Yes, 0x19 is the length of the content-type. If this byte is less than 0x00 thru 0x1E, then you have a single byte length. If this byte is 0x1F, then that is a length quote, and the length follows as a uintvar. If this byte is 0x20 thru 0x7F, then it is a null terminated text string. If this byte is 0x80 thru 0xFF, then it is a single byte binary encoding of the content type.

When the content type field starts with a length, this is because there are parameters associated with the content type (e.g., charset=, name=, etc.)
Shubha B
Unregistered guest
Posted on Monday, November 24, 2003 - 07:04 am:   

How do we handle decoding for Encoded-string-value?
WAP209 says Encoded-string-value= value-length charset text string.
If we find some charset like UTF 8, then the text string is a simple text string. If charset = UCS2 or UCS4 or UTF16, what is the format of the following text string? Can you give me an example and explain. Thanks in advance
Bryce Norwood - NowSMS Support
Board Administrator
Username: Bryce

Post Number: 1240
Registered: 10-2002
Posted on Wednesday, November 26, 2003 - 03:33 am:   

Shubba,

That is a good question. I cannot claim to know the answer to that question.

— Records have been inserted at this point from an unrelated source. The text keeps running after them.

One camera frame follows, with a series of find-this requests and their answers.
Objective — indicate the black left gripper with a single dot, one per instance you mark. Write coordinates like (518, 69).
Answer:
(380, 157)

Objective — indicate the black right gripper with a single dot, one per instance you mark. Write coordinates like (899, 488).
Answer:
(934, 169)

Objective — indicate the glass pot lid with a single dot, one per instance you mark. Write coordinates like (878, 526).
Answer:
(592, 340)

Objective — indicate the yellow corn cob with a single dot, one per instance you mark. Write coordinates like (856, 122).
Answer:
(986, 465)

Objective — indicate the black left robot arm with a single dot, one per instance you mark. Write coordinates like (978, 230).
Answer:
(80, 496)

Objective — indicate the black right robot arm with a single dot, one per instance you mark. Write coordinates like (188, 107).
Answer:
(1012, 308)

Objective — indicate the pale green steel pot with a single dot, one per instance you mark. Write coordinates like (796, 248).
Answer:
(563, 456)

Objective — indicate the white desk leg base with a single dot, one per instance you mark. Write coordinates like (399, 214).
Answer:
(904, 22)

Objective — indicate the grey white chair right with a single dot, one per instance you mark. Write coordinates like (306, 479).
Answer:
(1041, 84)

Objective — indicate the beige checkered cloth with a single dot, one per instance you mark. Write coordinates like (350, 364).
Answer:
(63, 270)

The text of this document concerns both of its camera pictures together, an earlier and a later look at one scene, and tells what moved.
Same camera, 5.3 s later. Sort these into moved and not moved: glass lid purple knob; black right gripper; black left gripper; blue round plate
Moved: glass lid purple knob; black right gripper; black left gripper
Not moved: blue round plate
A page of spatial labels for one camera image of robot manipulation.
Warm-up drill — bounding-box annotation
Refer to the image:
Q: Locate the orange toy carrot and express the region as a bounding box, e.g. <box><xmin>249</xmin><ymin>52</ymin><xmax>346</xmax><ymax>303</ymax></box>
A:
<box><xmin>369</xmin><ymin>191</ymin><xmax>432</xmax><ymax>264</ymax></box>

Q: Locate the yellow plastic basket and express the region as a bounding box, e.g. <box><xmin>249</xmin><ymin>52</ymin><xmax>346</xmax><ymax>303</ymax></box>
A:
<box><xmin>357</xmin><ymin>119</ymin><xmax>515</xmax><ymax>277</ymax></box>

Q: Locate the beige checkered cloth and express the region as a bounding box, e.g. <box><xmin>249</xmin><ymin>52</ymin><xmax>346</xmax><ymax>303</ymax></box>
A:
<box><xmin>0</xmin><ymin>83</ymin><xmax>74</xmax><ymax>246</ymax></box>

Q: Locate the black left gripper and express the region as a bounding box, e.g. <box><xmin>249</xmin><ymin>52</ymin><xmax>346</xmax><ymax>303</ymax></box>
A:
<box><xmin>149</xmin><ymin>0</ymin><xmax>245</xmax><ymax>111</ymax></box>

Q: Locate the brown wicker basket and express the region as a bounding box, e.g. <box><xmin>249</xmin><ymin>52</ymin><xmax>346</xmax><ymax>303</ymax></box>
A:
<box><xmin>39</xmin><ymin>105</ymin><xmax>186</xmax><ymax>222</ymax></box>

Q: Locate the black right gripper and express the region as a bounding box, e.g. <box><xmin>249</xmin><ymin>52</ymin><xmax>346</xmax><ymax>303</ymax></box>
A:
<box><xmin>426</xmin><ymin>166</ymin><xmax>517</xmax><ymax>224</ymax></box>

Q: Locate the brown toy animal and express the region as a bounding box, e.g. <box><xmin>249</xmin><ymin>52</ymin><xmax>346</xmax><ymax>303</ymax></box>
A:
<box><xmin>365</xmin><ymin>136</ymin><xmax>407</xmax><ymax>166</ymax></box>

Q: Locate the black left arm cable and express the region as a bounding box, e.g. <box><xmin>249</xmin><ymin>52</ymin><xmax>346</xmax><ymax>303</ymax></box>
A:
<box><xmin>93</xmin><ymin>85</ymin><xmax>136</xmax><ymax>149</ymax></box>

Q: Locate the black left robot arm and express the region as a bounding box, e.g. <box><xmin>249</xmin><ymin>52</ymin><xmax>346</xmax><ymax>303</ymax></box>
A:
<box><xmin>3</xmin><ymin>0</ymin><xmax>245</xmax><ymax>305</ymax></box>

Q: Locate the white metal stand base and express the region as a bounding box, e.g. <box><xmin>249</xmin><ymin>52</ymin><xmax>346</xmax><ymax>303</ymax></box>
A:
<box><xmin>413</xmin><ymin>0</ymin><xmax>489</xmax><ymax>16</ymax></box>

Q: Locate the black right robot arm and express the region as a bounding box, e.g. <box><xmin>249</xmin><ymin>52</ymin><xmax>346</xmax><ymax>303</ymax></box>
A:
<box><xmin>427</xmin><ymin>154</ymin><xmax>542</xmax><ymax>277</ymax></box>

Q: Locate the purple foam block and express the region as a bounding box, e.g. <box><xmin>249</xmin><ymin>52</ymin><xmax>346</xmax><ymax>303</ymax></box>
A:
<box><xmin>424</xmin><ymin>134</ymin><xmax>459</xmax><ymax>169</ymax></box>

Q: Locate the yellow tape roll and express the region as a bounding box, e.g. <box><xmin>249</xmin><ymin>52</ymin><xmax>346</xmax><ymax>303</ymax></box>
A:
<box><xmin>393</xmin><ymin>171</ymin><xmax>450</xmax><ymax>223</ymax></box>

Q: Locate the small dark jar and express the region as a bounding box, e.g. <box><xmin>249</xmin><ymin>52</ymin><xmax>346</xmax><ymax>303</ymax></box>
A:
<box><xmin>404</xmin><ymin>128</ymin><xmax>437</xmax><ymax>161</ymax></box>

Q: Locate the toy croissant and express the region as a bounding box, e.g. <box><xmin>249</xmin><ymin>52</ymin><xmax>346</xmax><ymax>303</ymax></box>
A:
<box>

However, my interpretation would be that it is not valid to use UCS2 or UCS4 or UTF16 as the character set for a header value.

Let me explain why I have this interpretation.

As you've seen, WAP-209 defines encoded-string-value like this:


quote:

Encoded-string-value = Text-string | Value-length Char-set Text-string




WAP-230 defines Text-string as follows:


quote:

Text-string = [Quote] *TEXT End-of-string
; If the first character in the TEXT is in the range of 128-255, a Quote character must precede it.
; Otherwise the Quote character must be omitted. The Quote is not part of the contents.




And "TEXT" is defined as follows:


quote:

The rules for Token,
TEXT and OCTET have the same definition as per [RFC2616].




RFC2616 defines "TEXT" as:


quote:

TEXT = <any OCTET except CTLs, but including LWS>

OCTET = <any 8-bit sequence of data>


CTL = <any US-ASCII control character (octets 0 - 31) and DEL (127)>





So a Text-string cannot contain octets 0 thru 31 (except certain white space characters/LWS), or 127.

Therefore, it is not possible to represent UCS2 or UCS4 or UTF16 in the Text-String encoding, as those encodings can contain octets that are not allowed within the Text-string encoding.

Of course, this is just my interpretation.